# PROBLEM DESCRIPTION:
Copies of all lines that contain "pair" are needed; take them from the data below.

──────── LISTED RECORDS ────────

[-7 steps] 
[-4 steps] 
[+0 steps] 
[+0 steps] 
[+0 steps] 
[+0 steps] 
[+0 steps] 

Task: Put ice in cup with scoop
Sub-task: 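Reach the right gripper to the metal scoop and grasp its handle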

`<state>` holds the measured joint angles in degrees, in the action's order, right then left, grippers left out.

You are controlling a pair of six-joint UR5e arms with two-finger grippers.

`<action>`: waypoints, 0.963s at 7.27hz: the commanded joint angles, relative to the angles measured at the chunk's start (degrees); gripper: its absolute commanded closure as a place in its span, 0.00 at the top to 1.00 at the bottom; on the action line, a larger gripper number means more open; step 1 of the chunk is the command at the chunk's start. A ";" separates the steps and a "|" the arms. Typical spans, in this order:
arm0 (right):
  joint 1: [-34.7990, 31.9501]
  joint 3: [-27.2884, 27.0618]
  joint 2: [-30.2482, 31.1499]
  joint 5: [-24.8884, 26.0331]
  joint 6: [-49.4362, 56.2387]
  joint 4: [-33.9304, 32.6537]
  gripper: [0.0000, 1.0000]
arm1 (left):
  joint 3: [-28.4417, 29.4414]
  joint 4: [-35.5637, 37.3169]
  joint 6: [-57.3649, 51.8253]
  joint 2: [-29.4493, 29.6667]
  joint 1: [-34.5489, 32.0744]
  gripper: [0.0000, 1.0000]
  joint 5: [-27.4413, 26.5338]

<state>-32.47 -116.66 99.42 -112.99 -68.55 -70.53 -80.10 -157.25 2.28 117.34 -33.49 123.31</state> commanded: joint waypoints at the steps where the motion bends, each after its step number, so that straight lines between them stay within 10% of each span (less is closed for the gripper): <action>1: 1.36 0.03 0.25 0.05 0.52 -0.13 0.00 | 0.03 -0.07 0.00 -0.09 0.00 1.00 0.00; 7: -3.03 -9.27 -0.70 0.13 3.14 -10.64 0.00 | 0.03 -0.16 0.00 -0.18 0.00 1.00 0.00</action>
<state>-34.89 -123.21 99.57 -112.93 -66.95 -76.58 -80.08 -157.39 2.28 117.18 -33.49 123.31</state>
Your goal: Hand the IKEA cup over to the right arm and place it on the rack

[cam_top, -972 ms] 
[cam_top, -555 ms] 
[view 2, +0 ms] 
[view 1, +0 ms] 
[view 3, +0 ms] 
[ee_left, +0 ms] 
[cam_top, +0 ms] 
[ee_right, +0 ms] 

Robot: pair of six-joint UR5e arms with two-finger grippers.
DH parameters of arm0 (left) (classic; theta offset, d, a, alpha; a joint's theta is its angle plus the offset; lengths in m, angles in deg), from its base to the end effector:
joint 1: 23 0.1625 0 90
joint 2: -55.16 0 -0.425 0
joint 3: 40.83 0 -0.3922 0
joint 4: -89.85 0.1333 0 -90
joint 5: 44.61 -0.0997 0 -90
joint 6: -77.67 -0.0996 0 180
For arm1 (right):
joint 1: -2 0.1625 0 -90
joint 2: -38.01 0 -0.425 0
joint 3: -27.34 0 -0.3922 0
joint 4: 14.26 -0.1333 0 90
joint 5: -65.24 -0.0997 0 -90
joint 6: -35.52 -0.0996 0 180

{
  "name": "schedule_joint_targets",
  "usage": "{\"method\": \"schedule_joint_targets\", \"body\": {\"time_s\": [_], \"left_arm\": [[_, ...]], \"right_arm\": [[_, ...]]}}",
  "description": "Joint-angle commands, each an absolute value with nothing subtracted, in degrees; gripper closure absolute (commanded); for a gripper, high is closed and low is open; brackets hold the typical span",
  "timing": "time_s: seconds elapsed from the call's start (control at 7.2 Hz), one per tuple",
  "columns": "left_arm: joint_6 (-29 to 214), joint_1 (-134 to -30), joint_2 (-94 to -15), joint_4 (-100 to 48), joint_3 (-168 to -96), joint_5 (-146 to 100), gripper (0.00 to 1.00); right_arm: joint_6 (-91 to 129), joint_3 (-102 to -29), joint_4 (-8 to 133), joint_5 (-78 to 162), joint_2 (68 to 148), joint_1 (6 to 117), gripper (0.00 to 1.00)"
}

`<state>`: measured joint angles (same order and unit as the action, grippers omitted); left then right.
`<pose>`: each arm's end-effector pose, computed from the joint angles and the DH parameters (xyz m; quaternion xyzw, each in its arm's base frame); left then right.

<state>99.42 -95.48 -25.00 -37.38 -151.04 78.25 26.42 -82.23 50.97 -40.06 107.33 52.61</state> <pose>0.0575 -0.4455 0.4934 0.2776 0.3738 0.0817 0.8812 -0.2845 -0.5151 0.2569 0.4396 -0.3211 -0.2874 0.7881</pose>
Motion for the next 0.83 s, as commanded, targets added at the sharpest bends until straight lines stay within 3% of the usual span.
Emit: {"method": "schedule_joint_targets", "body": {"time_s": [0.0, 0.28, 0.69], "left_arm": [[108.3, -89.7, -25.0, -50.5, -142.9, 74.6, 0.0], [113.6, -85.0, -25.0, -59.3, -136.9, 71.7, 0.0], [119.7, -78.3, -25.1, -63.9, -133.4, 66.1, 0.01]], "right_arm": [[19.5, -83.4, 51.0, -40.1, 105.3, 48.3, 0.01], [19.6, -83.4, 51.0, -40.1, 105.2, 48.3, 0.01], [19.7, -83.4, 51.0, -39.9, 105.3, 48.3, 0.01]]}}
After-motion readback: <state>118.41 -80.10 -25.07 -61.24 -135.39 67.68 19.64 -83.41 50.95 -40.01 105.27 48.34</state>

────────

# SOLUTION:
You are controlling a pair of six-joint UR5e arms with two-finger grippers.
Robot: pair of six-joint UR5e arms with two-finger grippers.

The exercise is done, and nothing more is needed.